# WHAT THE EXERCISE ASKS:
No pictures, nothing altered: return the data below.

-- Opening Marker --

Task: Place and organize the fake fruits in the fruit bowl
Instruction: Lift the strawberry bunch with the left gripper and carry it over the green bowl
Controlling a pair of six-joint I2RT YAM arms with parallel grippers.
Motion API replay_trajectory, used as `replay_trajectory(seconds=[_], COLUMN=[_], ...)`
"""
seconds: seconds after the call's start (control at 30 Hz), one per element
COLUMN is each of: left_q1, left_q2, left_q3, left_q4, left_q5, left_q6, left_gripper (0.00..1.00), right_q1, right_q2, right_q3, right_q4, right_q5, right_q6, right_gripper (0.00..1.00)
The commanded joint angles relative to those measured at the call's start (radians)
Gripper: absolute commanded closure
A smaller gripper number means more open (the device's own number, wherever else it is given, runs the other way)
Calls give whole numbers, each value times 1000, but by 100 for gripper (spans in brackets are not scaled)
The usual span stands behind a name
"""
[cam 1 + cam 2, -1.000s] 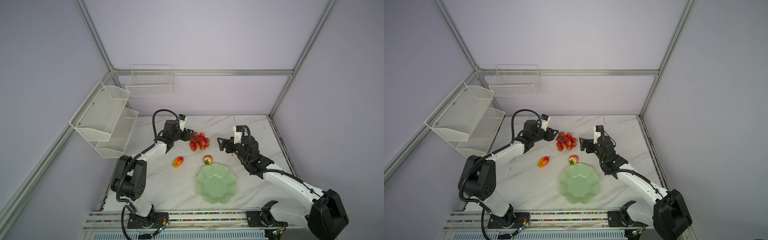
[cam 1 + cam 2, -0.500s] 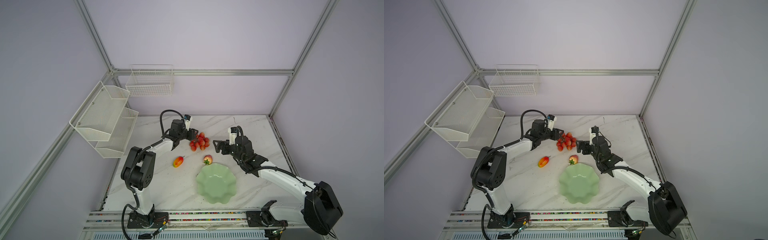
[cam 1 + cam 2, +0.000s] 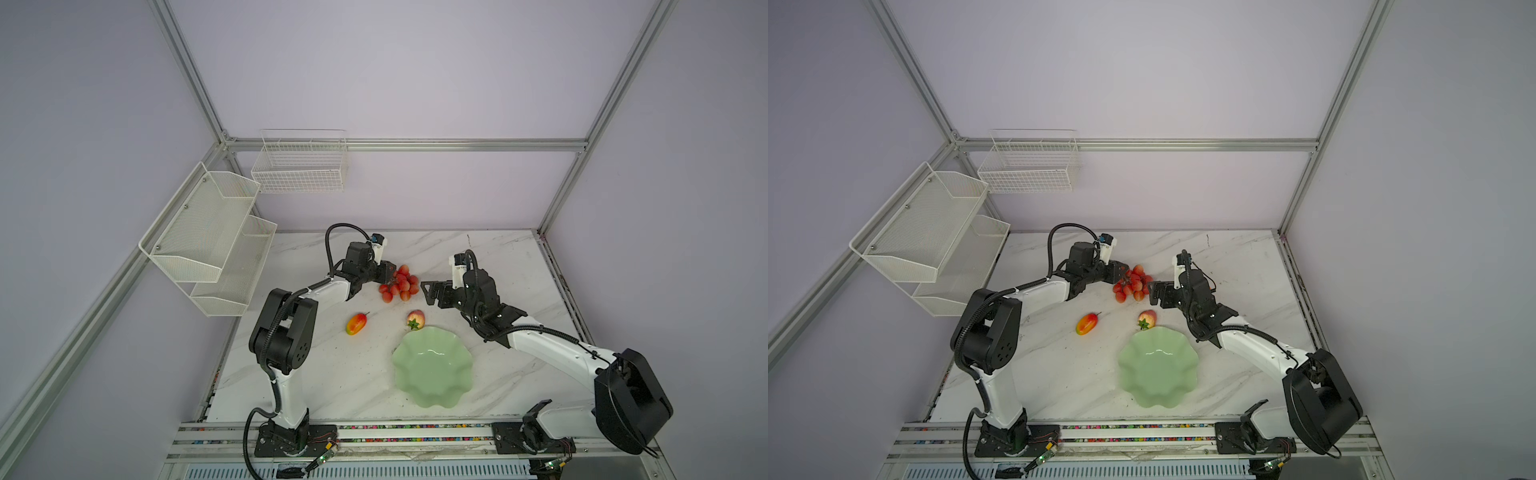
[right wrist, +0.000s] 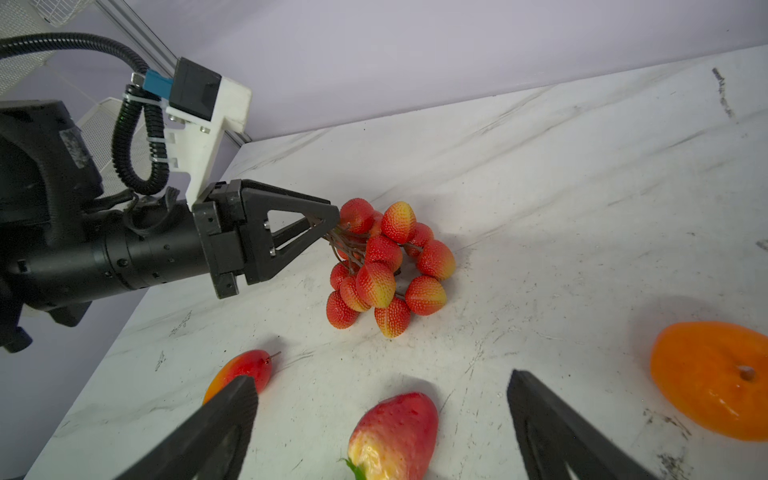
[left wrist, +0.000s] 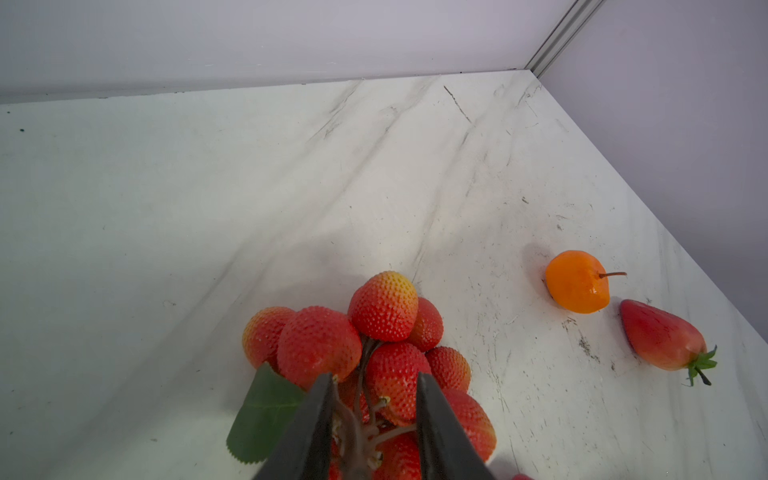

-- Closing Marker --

# ANSWER BOX:
Task: Place and organize the fake fruits in the fruit bowl
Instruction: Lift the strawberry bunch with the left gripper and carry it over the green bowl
Controlling a pair of six-joint I2RT YAM arms with parallel grippers.
Motion API replay_trajectory, used as `replay_trajectory(seconds=[_], COLUMN=[_], ...)`
"""
seconds: seconds after the call's start (control at 30 Hz), one per element
COLUMN is each of: left_q1, left_q2, left_q3, left_q4, left_q5, left_q6, left_gripper (0.00..1.00), right_q1, right_q2, right_q3, right_q4, right_q5, right_q6, right_gripper (0.00..1.00)
The commanded joint angles relative to those measured at the call's start (radians)
Gripper: absolute commanded closure
A smaller gripper number means more open (the device's own number, wherever else it is given, runs the other way)
Calls give whole numbers, each value times 1000, but by 100 for gripper (spans in brackets are not scaled)
The usual span stands behind a name
"""
[cam 1 + cam 2, -1.000s] 
[cam 1 + cam 2, -0.500s] 
[cam 1 + cam 2, +0.000s] 
[right wrist, +0.000s] 
[left wrist, +0.000s] 

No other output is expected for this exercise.